Note that in the Nd-doped optical fiber 1 and the Pr-doped optical fiber 6 used in the above embodiments, Nd and P
It is sufficient that r is added at least to the core, but the effect can be further improved by adding Nd or Pr to the cladding around the core, that is, the portion from which the guided light seeps out.

[0018]

As explained above, the optical amplifier according to the present invention uses a praseodymium-doped optical fiber as the amplification medium and a neodymium-doped optical fiber as the excitation light source, so that the wavelength range is 1.29 μm to 1.2 μm. .34μm
Amplification is possible in In other words, the amplification wavelength range is not limited by ESA, which is a problem with neodymium-doped optical fibers, and the entire wavelength range used in communication in the 1.3 μm band is amplified. In addition, since a neodymium-doped optical fiber laser is used as the excitation light source, the excitation can be performed with a 0.8 μm band semiconductor laser, and since semiconductor lasers in this wavelength range are low cost, the price of the amplifier is also low. Also plays.

[Brief explanation of the drawing]

FIG. 1 is a conceptual diagram of a 1.3 μm optical amplifier according to an embodiment of the present invention.

FIG. 2 is a conceptual diagram of a 1.3 μm optical amplifier according to another embodiment.

FIG. 3 is an energy level diagram of praseodymium.

FIG. 4 is a graph showing the wavelength dependence of the amplification gain of a neodymium-doped optical fiber.
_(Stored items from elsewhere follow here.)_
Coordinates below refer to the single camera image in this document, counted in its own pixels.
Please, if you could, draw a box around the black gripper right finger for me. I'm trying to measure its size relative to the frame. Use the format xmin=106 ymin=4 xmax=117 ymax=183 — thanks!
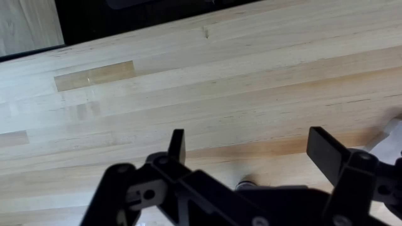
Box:
xmin=305 ymin=126 xmax=380 ymax=226

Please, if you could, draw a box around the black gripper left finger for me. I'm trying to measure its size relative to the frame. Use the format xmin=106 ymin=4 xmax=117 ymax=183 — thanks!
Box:
xmin=79 ymin=129 xmax=195 ymax=226
FIG. 5 is an absorption characteristic diagram of a praseodymium-doped fiber.

[Explanation of symbols]

1 Nd-doped optical fiber 2A, 2B Mirror 3 0.8 μm band semiconductor laser 4 Dichroic mirror 6 Pr-doped optical fiber 7 Signal light source 8A, 8B Dielectric multilayer film 10 Fiber coupler

Claims (2)

[Claims] Claim 1: An optical fiber doped with the rare earth element praseodymium at least in the core is used as an amplification medium, and excitation light is input into the optical fiber together with a signal light having a wavelength of around 1.3 μm, thereby optically excitation of praseodymium and signal light. 1. A 1.3 μm band optical amplifier that performs direct amplification of light by utilizing the stimulated emission effect caused by the 1.3 μm band optical amplifier, characterized in that the excitation light source is constituted by an optical fiber doped with neodymium. 2. In claim 1, the excitation light source has a wavelength-dependent reflector at both ends of an optical fiber whose core is doped with neodymium, and the light source is optically coupled to one end of the optical fiber. A 1.3 μm band optical amplifier characterized in that it has a configuration in which light incident from one end side is lased and emitted from the other end side.